- _Dataset_
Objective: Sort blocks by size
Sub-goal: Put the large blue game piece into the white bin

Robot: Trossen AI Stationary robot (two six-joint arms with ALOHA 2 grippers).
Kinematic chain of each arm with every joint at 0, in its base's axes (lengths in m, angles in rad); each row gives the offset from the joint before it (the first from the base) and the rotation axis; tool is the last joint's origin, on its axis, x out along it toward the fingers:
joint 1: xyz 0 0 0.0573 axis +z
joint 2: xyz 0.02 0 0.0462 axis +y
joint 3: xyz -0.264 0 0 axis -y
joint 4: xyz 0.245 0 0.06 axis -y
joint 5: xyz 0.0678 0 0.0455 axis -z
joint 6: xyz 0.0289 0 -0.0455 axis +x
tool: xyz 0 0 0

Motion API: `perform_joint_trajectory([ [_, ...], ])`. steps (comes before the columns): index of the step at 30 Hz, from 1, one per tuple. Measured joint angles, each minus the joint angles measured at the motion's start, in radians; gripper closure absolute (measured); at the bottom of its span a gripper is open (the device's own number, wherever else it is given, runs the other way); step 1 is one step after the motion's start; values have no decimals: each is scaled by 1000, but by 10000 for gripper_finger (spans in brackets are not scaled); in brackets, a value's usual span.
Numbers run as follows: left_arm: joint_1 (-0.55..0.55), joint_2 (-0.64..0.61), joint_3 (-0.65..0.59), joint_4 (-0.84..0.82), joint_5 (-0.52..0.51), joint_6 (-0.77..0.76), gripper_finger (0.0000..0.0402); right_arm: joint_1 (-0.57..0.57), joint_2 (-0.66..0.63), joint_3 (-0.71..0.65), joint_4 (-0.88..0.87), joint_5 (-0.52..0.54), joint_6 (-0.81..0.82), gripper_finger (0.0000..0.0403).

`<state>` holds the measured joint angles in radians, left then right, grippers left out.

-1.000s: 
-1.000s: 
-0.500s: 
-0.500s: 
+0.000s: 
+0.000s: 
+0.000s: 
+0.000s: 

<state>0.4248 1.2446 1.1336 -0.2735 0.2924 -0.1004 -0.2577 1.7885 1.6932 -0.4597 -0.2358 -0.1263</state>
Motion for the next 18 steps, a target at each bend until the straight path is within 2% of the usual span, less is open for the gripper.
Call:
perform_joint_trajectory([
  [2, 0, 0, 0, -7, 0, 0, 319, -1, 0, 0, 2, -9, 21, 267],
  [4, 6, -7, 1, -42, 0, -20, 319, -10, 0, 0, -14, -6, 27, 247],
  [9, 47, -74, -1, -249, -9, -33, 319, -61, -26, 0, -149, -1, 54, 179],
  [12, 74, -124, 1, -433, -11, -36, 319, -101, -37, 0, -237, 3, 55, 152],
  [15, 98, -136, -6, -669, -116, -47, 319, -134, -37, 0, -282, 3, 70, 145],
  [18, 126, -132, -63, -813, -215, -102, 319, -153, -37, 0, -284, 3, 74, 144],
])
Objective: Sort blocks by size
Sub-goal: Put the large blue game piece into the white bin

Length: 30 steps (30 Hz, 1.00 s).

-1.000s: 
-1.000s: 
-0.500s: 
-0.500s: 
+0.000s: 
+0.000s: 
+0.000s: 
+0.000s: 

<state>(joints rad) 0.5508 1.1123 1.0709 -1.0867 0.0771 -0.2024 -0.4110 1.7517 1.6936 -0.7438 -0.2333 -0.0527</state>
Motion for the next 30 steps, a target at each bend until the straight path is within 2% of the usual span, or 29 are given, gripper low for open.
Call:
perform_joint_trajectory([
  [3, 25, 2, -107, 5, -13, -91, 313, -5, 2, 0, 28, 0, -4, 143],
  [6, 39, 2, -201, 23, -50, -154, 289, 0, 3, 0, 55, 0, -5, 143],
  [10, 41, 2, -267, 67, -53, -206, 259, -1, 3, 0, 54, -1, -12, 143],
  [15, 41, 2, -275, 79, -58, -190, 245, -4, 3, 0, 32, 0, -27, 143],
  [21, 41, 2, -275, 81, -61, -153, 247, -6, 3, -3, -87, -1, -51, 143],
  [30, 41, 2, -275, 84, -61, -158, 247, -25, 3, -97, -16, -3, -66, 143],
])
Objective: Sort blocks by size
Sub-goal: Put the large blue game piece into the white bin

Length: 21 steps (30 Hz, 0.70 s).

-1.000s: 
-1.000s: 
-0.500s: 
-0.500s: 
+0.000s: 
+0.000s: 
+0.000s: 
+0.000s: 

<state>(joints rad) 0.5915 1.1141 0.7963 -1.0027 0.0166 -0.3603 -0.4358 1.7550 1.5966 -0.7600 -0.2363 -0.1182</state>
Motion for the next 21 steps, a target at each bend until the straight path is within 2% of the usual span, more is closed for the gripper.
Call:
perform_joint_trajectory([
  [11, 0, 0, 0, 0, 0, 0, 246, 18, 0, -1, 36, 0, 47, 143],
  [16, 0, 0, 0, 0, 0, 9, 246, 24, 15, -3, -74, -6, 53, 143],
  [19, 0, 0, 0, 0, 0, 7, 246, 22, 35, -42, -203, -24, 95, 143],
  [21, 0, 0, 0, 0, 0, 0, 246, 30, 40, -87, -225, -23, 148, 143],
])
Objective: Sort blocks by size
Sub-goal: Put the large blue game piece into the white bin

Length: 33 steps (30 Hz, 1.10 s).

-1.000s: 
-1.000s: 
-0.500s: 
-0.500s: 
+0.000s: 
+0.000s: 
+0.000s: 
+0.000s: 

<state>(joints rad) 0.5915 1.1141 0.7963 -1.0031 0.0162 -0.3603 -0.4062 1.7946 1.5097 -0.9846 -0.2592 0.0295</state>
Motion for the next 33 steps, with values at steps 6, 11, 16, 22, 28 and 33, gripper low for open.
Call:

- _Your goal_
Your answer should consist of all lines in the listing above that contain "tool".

- _Result of this task_
Kinematic chain of each arm with every joint at 0, in its base's axes (lengths in m, angles in rad); each row gives the offset from the joint before it (the first from the base) and the rotation axis; tool is the last joint's origin, on its axis, x out along it toward the fingers:
tool: xyz 0 0 0

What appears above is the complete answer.